:: What is needed ::
Using the material below, tally each line with the string "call" and report only the total.

*** Block opens ***

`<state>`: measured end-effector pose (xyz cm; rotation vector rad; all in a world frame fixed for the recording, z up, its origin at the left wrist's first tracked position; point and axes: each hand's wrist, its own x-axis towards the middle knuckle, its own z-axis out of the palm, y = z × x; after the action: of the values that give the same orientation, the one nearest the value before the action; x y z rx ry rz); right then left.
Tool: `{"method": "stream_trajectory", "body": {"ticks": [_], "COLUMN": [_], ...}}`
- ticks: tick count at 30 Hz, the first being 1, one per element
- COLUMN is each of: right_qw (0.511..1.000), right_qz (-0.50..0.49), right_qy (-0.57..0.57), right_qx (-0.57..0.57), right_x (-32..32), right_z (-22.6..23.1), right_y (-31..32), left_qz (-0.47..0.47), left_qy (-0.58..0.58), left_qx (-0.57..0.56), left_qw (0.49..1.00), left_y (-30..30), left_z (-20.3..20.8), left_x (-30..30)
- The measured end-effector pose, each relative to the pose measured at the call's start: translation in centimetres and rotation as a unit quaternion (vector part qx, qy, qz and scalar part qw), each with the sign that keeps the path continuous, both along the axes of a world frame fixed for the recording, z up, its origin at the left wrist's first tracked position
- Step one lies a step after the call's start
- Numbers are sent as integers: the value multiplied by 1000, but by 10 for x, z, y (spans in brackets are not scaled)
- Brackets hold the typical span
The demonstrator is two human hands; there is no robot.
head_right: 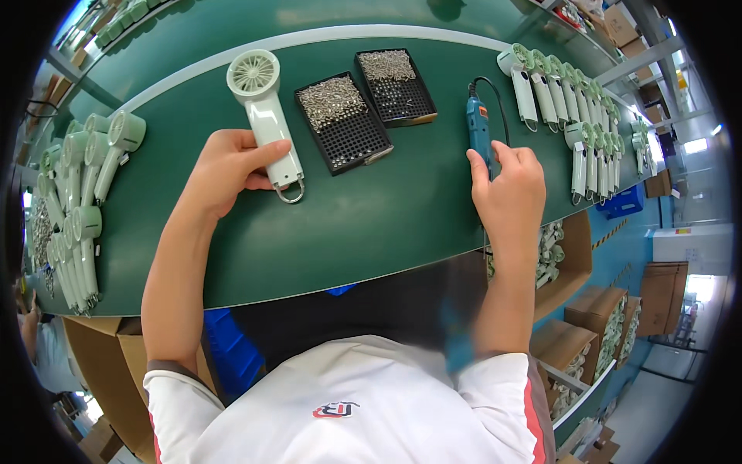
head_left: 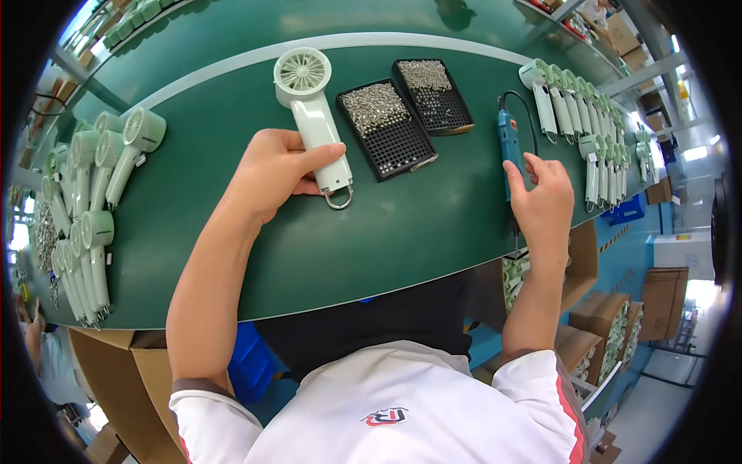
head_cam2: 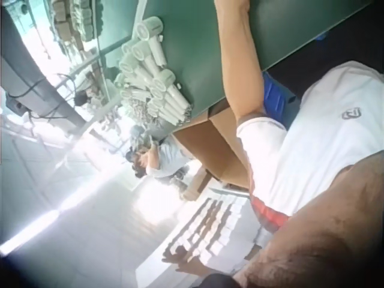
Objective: The worker is using an electric screwdriver to assemble small handheld portable fans at a factory workbench.
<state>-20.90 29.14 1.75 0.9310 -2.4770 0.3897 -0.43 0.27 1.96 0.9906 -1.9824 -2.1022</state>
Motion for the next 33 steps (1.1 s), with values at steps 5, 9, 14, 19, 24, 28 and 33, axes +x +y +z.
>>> {"method": "stream_trajectory", "body": {"ticks": [5, 9, 14, 19, 24, 28, 33], "right_qw": [993, 996, 968, 971, 985, 985, 980], "right_qz": [38, 59, 228, 199, 150, 147, 161], "right_qy": [-50, -42, -84, -124, -77, -69, -64], "right_qx": [-98, -58, -69, -51, -27, -56, -102], "right_x": [19, 8, 44, 66, 76, 78, 85], "right_z": [18, 12, 10, -4, -27, -30, -30], "right_y": [-27, -23, -60, -84, -95, -92, -78], "left_qz": [29, 46, 60, 75, 127, 135, 159], "left_qy": [-20, -24, -45, -43, -43, -56, -102], "left_qx": [-18, -60, -77, -82, -152, -159, -323], "left_qw": [999, 997, 994, 993, 979, 976, 927], "left_y": [-2, 0, 3, 9, 11, 14, 16], "left_z": [-6, -6, 2, 2, -1, 1, -16], "left_x": [0, 2, 0, 0, 6, 11, 24]}}
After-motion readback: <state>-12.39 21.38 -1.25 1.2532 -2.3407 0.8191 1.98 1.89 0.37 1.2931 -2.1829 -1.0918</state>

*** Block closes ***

:: Output of the exercise ::
2